> TO DO: Identify, in the records below, every line where the string "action" appears, and copy each such line.

--- --- ---

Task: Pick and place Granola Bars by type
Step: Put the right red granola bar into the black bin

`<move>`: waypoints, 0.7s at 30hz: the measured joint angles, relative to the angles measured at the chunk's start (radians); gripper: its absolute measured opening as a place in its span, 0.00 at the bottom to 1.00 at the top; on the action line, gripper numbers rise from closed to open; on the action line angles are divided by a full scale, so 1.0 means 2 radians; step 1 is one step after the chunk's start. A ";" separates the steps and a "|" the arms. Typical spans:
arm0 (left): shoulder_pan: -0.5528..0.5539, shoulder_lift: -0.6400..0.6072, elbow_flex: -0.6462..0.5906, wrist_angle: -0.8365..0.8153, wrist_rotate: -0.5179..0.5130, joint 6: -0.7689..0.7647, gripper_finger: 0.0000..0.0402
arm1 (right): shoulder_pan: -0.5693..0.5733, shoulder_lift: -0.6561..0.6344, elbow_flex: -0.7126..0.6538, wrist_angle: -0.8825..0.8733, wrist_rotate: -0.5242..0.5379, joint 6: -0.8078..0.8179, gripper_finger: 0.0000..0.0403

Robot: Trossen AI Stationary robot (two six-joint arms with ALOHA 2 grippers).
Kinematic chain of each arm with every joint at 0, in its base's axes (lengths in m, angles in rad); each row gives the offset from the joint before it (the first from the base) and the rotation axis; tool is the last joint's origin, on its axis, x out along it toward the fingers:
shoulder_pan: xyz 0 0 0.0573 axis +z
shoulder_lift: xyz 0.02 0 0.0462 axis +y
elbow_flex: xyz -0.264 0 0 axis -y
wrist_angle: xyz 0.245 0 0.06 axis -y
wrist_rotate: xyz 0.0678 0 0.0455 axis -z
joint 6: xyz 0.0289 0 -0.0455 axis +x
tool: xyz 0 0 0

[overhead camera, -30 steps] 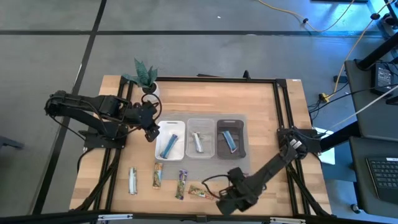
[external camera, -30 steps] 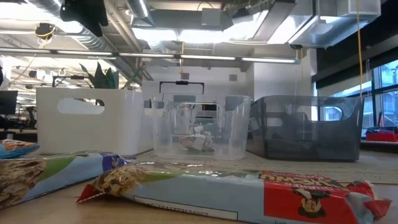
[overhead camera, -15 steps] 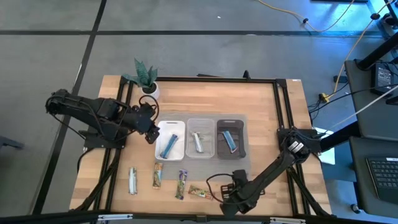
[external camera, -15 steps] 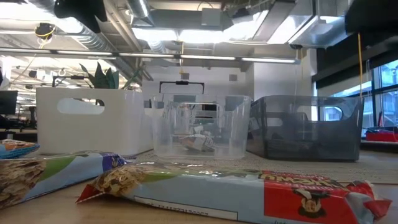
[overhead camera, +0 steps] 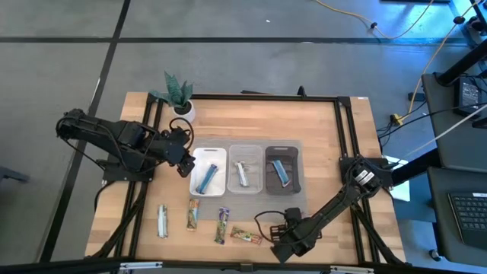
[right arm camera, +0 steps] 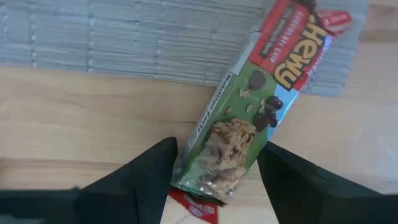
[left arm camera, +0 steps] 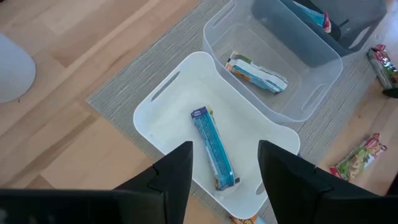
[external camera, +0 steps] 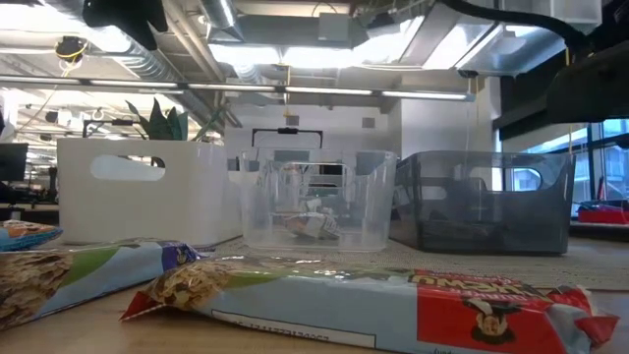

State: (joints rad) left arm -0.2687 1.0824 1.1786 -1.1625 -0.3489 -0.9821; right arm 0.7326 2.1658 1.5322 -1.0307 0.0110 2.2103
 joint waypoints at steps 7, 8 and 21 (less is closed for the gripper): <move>0.000 0.000 0.000 0.000 -0.001 0.000 0.44 | -0.001 0.003 0.016 -0.017 -0.014 -0.060 0.43; 0.000 0.000 0.000 0.000 -0.002 0.000 0.43 | -0.001 0.003 0.018 -0.020 -0.012 -0.073 0.41; 0.000 0.000 0.000 0.000 -0.003 0.000 0.43 | 0.000 0.008 0.133 -0.118 0.049 -0.145 0.32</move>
State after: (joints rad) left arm -0.2687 1.0824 1.1786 -1.1629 -0.3553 -0.9822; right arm 0.7330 2.1822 1.7983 -1.2674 0.1083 1.9198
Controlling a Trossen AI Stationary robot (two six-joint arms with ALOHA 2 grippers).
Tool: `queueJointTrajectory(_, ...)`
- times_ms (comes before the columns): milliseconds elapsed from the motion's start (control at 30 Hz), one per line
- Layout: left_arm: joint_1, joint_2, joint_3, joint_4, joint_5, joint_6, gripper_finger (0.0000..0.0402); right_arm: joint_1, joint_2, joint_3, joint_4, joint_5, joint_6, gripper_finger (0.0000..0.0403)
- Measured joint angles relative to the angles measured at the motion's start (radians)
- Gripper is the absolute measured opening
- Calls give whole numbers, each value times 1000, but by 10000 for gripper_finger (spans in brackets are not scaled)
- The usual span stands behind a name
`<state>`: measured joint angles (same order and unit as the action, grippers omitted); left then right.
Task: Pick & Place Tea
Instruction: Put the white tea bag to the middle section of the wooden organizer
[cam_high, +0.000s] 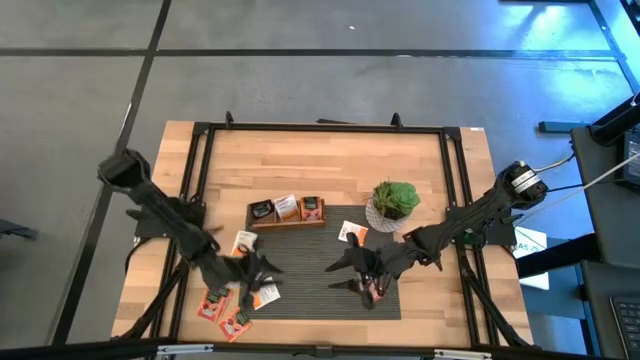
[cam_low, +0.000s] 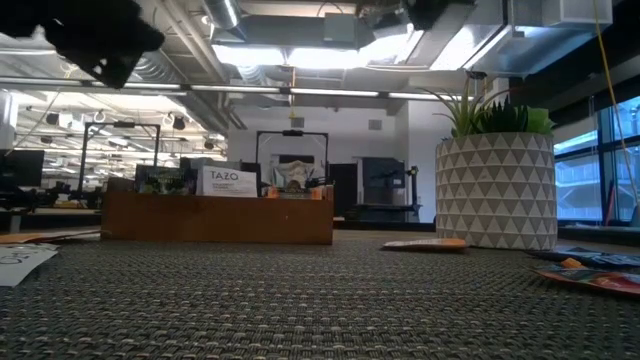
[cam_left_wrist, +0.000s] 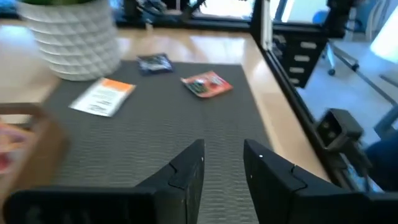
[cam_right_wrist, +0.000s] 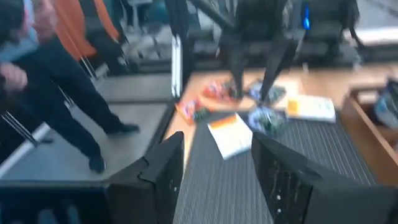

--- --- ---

> WRITTEN ANSWER:
`<move>`: waypoints, 0.7s at 30hz: the measured joint angles, relative to the angles measured at the chunk's start (radians); gripper: its absolute measured opening as a place in its span, 0.00 at the bottom to 1.00 at the top; on the action line, gripper numbers rise from closed to open; on the action line angles are divided by a full scale, so 1.0 means 2 radians; step 1 is one step after the chunk's start. A ";" separates the steps and a "|" the arms. Typical spans:
`<state>`: measured joint angles (same order and unit as the action, grippers omitted); left then right.

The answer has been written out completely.